As a patient at Children’s, I have a right:

  1. To be told the truth about what is happening to me.
  2. To have the doctors, nurses and other healthcare people recognize that I cope and react differently than grown-ups.
  3. To cry or object to anything that hurts or upsets me.
  4. To be treated with courtesy and respect for me and my feelings.
  5. To have my basic needs met and to be clean, dry, comfortable and free of physical restrictions and restraining movement, whenever possible, and that if it is necessary to restrain movement, it will not be used as a means of coercion, discipline, convenience for the staff or retaliation.
  6. To be reassured that I did not do anything wrong to be sick.
  7. To have all questions answered in words I can understand.
  8. To make choices whenever possible, so long as they don’t interfere with my medical care.
  9. To have my bed be a safe place, if at all possible, from hurtful things.
  10. To have the doctors, nurses and other healthcare people tell me ahead of time what they will do to me before they do it, unless I know what is happening, and to have people talk to me rather than whispering about me over my bed or out in the halls.
  11. To have the staff listen to me, because I have important things to say.
  12. To have initial and regular assessments and management of my pain.
  13. To know the names of doctors, nurses and other healthcare people who take care of me and know they respect my privacy.
  14. To have my daily routine stay as normal as possible and to sleep without interruptions whenever possible, to have quiet times during the day, to have school time provided, to play when I am able and to talk to my friends when they call or visit.
  15. To have my family members with me whenever they can stay, so long as it does not get in the way of my care or the care of other patients.
  16. To have a careful evaluation, followed by polite and prompt treatment, while being given the choice to watch certain procedures, if possible.
  17. To know my illness is between me, my family and the people caring for me and that it is the business of no one else, unless I say to tell them.
  18. To leave the hospital as soon as possible after those taking care of me teach me how I can be healthy at home.
Adult patients (18 years of age or older) have the right to consent to, alter or refuse treatment and create an advanced directive (a document that expresses the patient’s wishes about care in the event that they become unable to communicate).
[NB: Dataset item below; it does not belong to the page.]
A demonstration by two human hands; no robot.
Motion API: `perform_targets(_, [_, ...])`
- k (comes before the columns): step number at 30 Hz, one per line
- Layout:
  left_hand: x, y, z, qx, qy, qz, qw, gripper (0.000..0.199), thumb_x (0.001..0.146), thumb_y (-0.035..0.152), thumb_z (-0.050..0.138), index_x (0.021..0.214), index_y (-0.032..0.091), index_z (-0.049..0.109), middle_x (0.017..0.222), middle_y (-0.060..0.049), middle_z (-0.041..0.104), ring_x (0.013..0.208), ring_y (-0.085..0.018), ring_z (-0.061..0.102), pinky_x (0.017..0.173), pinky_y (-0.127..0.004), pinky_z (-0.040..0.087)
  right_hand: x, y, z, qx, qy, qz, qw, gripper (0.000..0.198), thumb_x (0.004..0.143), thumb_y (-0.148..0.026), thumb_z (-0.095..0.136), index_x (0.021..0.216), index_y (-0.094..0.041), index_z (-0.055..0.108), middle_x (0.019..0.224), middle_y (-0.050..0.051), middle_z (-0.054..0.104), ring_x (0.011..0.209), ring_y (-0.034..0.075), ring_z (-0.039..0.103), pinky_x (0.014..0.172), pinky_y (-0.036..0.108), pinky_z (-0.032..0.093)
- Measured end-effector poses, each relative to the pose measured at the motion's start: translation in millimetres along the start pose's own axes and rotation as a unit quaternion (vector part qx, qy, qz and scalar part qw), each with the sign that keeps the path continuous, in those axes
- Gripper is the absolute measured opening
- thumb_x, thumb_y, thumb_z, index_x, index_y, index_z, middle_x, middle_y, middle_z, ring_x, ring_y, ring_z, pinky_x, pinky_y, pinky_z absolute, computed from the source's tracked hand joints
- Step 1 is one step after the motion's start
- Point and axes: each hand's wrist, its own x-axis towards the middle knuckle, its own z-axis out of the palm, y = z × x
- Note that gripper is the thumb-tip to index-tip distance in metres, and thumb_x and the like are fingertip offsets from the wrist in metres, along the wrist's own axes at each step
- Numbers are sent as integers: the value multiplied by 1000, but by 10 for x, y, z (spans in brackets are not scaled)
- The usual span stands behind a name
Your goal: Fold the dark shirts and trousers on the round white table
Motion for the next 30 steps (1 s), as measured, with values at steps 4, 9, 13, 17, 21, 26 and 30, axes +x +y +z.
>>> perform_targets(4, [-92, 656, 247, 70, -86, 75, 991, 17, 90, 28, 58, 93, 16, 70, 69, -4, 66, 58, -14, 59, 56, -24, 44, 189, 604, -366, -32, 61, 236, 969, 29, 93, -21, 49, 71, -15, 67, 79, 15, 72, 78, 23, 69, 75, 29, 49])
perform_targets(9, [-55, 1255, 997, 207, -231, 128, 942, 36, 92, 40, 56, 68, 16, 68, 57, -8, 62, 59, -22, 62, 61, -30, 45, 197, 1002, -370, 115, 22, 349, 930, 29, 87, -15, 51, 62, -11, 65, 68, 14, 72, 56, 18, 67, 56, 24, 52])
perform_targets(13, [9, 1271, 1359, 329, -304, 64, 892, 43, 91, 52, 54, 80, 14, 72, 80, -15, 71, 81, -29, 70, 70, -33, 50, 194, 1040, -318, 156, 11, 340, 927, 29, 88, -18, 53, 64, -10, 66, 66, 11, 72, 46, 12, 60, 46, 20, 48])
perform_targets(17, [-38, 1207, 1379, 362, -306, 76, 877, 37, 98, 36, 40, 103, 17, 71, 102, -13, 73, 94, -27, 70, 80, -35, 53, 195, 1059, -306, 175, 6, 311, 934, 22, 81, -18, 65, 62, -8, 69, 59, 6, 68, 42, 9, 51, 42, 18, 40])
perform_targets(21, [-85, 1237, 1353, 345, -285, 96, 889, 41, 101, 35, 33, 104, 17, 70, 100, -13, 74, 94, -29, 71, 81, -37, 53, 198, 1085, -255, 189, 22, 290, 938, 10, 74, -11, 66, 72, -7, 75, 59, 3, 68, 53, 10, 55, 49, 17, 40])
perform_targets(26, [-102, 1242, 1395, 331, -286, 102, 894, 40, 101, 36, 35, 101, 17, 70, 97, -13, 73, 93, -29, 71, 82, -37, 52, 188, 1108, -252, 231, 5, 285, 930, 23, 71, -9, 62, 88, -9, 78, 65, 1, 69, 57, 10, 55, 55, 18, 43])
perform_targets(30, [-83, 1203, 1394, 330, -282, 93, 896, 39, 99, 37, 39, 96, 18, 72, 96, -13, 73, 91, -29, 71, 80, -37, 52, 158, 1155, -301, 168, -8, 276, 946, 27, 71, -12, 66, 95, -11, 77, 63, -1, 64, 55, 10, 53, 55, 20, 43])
You will receive information about advanced directives on admission, and you may request it at any time during your hospital visit.

You and/or your child should expect:

  • Personal privacy to be respected to the fullest extent, consistent with the care prescribed
  • Privacy with regard to protected health information.
  • To receive personal hygiene and grooming support.
  • Personal values and belief systems to be respected.
  • Reasonable safety insofar as the hospital practice and conditions are concerned.
  • Access to people from outside the hospital.
  • Records pertaining to care, including the source of payment, to be kept confidential.
  • Access to records to be granted within a reasonable time frame and only to you or to those persons to whom you grant written permission or who are permitted by law.
  • To receive an itemized copy of the hospital bill upon request.
  • The course of treatment to be adapted to your specific needs and limitations.

 

If you need help with difficult decisions about the care of a patient, you may contact the Children’s Bioethics Committee, which is made up of doctors, nurses, chaplains, social workers and hospital administrators. Just ask your child’s nurse.

Some or all of the healthcare professionals performing services in this hospital are independent contractors and are not hospital agents or employees. Independent contractors are responsible for their own actions, and the hospital shall not be liable for the acts or omissions of any such independent contractor.